[Saved data entries]
Start of Block
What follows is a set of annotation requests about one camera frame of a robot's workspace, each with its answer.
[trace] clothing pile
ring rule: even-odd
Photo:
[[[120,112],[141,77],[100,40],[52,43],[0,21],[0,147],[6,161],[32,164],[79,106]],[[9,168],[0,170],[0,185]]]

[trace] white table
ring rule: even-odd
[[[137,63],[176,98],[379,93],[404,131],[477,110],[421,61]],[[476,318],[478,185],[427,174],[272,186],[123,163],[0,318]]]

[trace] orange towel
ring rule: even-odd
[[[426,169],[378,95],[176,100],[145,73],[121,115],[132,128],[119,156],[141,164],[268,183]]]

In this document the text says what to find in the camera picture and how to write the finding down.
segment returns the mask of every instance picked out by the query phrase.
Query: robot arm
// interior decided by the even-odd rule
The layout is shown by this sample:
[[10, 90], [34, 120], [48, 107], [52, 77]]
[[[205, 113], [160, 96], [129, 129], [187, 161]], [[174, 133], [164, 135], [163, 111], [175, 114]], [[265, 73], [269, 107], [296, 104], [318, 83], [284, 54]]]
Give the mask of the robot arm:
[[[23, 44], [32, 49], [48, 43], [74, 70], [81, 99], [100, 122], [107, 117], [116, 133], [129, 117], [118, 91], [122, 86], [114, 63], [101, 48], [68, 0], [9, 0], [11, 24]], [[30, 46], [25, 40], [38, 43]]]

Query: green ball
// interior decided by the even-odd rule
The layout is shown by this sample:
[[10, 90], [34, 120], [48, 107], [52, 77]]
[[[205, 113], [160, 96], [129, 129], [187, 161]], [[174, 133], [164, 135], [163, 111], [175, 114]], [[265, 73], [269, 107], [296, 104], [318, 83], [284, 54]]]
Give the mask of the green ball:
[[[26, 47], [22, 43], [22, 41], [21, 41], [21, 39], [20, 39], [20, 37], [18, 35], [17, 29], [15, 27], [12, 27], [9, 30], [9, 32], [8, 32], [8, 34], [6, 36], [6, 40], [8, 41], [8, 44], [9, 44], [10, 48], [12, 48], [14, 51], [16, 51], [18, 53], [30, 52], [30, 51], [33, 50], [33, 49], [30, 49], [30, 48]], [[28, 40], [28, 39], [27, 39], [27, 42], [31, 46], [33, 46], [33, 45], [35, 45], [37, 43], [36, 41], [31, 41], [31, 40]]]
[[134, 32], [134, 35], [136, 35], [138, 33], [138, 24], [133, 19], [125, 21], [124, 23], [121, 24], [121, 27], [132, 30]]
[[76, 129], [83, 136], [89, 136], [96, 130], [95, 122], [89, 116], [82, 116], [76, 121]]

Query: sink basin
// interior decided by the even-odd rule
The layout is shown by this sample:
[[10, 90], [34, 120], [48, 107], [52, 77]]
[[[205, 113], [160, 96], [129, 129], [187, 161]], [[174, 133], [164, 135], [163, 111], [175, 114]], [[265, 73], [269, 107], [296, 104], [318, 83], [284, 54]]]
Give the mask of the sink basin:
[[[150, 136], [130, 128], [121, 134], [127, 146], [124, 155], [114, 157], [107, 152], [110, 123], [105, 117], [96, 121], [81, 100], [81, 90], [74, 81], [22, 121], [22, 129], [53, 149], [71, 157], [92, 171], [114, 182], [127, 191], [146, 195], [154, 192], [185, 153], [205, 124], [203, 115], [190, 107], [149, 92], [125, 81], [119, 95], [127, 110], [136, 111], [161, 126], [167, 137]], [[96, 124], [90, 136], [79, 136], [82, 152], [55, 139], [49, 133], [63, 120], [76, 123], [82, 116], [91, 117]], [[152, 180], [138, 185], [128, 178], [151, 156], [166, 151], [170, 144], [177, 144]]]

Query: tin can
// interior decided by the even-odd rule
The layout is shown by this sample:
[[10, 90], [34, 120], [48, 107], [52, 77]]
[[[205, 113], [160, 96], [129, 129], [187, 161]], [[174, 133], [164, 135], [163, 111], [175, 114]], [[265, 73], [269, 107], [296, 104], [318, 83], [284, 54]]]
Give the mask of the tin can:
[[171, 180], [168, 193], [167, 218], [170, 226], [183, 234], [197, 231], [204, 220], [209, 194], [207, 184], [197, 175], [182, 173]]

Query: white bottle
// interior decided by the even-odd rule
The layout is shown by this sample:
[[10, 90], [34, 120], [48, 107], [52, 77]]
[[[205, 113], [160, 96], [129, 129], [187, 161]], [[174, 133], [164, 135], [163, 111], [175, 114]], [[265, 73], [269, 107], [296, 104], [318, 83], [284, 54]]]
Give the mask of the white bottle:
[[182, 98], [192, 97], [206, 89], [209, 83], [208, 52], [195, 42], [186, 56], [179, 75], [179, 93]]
End of Block
Start of Block
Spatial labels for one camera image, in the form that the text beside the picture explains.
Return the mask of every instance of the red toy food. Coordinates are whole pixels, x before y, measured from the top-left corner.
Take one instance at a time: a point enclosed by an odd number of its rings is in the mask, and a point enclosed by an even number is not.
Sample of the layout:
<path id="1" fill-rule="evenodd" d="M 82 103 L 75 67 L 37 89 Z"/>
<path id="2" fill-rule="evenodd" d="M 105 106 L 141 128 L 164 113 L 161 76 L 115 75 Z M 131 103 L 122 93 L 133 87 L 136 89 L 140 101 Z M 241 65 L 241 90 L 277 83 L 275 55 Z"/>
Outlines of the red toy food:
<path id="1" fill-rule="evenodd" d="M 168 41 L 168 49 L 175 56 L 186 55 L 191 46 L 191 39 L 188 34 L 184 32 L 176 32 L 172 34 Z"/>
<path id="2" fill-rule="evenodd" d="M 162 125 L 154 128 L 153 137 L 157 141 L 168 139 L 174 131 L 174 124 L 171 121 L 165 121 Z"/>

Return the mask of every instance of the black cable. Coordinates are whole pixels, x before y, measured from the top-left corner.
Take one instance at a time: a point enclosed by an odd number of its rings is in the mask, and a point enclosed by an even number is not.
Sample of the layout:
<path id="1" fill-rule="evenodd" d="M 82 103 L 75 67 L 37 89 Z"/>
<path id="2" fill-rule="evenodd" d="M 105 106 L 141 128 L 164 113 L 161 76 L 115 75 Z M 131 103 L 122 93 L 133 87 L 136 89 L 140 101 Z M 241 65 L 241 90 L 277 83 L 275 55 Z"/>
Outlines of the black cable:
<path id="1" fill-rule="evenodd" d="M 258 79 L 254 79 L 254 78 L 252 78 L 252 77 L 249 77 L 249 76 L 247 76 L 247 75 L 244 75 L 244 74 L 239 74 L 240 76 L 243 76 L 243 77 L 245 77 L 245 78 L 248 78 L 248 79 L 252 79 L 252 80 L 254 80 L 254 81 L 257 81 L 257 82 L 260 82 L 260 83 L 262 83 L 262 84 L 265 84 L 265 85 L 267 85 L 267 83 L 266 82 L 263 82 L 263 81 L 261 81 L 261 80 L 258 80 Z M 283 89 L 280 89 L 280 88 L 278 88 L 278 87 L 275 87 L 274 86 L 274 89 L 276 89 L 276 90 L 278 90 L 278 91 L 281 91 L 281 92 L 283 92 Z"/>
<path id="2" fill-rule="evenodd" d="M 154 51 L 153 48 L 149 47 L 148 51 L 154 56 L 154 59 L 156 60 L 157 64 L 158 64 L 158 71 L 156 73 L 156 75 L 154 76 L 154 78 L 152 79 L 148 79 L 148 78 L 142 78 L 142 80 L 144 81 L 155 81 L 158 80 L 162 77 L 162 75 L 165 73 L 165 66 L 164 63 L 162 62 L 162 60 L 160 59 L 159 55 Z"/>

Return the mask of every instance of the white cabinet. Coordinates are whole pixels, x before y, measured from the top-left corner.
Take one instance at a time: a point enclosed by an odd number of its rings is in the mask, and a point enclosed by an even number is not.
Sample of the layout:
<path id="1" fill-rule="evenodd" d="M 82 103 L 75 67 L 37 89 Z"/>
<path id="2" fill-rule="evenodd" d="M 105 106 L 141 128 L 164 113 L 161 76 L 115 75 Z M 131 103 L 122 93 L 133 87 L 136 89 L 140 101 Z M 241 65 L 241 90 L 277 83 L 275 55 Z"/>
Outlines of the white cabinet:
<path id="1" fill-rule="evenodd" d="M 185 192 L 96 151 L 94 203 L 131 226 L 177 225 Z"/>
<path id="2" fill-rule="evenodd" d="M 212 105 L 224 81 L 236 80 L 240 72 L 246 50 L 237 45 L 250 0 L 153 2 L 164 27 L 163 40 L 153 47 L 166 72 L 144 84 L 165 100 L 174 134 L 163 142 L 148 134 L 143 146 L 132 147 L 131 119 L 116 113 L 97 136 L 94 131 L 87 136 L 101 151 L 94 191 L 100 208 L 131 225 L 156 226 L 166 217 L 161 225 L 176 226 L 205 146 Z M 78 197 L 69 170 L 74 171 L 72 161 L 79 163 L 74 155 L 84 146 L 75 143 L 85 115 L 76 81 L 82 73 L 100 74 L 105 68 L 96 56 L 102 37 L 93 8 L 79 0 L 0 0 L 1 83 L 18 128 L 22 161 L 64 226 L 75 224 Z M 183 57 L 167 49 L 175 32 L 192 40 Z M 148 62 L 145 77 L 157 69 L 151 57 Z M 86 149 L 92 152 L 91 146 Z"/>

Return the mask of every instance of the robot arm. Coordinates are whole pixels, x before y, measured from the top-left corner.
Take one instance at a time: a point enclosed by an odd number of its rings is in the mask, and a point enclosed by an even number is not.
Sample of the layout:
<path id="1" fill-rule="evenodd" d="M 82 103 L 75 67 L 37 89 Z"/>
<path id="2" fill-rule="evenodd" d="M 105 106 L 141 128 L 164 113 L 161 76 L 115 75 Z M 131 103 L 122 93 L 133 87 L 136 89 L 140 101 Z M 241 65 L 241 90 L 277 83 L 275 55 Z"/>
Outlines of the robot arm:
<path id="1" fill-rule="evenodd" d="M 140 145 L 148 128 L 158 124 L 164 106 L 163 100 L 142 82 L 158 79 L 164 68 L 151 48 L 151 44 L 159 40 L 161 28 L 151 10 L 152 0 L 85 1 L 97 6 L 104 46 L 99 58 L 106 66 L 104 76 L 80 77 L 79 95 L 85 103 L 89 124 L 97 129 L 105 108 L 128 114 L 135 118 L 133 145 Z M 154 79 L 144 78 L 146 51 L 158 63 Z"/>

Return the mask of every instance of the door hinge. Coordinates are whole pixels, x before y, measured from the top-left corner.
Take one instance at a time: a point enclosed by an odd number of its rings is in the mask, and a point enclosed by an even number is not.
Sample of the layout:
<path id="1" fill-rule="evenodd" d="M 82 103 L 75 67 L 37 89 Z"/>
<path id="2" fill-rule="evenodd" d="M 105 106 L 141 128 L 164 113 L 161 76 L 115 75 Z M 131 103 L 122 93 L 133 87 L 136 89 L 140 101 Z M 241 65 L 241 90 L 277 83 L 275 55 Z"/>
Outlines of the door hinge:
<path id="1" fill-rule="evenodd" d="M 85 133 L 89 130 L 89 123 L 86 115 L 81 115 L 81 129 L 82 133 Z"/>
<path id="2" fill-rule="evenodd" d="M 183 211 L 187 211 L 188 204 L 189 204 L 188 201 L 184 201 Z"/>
End of Block
Start of Block
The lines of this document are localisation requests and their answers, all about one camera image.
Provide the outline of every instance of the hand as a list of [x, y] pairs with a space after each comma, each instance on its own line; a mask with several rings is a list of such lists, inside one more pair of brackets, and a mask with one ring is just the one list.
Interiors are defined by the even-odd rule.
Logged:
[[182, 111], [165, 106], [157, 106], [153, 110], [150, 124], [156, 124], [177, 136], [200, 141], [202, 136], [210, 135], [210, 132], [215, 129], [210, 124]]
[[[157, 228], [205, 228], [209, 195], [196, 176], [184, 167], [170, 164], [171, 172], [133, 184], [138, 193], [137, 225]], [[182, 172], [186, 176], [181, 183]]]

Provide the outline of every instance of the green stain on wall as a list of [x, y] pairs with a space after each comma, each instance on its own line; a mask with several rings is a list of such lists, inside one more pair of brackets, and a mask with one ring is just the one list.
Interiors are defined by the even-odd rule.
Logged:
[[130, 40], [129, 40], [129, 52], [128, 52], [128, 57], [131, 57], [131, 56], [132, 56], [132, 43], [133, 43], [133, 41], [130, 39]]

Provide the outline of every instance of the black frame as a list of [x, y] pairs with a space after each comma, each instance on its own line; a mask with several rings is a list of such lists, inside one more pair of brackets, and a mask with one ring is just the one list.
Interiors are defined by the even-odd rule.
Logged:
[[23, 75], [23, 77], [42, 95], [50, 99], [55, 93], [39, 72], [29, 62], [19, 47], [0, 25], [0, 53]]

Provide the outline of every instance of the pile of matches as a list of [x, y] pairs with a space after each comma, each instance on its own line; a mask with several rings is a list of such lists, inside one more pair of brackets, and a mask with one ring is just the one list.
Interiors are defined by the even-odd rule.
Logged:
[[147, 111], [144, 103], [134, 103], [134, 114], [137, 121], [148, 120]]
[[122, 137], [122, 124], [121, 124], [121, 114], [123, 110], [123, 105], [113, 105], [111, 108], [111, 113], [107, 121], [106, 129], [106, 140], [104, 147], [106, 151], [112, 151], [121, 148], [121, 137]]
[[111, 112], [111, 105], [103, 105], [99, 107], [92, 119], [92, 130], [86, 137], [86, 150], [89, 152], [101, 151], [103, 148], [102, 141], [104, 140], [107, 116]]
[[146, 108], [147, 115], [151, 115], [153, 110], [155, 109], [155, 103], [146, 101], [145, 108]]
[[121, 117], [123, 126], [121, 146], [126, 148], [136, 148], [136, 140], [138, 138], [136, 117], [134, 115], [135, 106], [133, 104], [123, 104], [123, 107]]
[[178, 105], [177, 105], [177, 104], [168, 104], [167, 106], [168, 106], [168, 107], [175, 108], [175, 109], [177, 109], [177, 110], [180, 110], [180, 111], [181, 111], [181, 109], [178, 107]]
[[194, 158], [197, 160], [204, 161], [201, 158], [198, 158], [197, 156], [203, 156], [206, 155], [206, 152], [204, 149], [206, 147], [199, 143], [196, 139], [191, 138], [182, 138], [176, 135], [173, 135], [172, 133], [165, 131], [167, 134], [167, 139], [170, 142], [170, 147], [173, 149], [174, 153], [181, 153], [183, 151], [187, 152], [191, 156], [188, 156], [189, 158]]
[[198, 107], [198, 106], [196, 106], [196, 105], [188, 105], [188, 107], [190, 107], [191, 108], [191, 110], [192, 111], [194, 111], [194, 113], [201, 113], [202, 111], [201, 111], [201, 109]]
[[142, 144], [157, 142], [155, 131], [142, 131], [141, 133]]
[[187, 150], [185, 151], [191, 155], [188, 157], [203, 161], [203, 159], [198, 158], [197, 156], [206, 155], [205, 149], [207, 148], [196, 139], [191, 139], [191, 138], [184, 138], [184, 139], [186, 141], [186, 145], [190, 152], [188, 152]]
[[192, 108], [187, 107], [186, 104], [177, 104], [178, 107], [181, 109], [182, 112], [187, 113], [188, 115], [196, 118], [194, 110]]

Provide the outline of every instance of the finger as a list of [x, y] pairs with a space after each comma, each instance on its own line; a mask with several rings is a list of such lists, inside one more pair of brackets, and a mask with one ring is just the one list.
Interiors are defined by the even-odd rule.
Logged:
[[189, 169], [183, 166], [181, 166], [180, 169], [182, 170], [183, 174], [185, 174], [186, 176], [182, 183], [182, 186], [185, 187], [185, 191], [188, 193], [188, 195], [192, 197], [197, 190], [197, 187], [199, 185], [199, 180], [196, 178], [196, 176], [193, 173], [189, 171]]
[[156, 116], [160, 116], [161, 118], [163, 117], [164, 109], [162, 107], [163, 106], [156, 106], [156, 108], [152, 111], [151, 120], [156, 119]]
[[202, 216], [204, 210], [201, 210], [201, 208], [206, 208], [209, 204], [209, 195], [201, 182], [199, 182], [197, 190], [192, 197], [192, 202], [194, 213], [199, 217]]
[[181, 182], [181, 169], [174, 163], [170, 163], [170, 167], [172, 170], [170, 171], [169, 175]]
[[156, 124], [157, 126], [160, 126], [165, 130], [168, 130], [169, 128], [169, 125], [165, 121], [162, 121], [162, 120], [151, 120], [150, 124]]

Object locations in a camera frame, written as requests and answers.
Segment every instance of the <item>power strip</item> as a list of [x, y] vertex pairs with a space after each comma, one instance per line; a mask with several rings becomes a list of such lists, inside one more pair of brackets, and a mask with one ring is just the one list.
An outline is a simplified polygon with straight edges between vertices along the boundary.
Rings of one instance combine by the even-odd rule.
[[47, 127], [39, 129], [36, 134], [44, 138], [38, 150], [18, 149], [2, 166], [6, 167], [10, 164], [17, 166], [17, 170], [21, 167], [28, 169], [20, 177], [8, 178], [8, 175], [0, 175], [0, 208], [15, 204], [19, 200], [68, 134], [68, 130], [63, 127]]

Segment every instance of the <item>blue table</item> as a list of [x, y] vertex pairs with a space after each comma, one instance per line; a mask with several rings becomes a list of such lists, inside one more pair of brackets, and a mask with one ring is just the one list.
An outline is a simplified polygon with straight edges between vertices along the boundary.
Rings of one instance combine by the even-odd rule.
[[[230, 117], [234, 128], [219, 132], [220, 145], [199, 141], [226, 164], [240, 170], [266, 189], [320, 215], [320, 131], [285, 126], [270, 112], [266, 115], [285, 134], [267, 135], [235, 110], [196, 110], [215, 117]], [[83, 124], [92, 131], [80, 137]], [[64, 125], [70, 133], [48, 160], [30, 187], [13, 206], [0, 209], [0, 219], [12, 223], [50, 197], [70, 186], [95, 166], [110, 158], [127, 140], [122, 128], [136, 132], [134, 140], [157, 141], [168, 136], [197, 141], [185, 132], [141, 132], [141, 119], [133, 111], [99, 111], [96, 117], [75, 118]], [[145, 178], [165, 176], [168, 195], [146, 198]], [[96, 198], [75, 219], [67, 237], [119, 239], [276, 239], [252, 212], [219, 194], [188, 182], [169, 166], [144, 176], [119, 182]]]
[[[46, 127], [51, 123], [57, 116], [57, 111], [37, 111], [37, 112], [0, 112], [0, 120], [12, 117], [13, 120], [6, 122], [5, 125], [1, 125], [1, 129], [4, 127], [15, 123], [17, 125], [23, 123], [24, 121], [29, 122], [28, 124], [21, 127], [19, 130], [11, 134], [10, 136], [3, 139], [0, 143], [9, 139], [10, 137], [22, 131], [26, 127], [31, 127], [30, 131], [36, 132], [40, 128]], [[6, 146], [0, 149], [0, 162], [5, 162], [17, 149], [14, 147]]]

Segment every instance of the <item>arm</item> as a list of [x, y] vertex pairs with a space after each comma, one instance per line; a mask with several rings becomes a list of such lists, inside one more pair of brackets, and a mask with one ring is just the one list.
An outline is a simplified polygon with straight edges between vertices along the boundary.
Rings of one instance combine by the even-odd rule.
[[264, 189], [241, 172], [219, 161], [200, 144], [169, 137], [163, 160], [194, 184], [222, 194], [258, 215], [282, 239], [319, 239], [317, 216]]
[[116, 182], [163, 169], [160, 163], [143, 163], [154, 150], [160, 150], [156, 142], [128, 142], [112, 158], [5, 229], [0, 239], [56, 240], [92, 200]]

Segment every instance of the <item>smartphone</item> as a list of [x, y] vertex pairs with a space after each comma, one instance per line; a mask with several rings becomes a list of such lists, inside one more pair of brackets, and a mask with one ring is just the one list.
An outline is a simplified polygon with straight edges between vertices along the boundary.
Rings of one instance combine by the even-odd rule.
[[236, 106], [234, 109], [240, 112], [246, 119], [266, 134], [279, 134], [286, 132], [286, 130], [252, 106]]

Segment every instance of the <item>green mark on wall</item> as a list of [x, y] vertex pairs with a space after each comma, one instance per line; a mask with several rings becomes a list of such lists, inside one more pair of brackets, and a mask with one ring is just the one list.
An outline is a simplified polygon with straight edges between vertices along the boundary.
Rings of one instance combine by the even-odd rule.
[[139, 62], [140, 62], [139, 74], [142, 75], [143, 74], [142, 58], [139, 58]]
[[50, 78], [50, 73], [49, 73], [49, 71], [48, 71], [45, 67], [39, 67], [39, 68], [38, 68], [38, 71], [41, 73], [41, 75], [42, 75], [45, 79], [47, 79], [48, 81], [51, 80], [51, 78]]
End of Block
Exercise brief
The lines to copy are those above that contain "about".

Answer for the task
What follows is a set of annotation requests about one camera frame of a robot's workspace, each with its answer.
The lines of this document are localisation requests and their answers, all about one camera image.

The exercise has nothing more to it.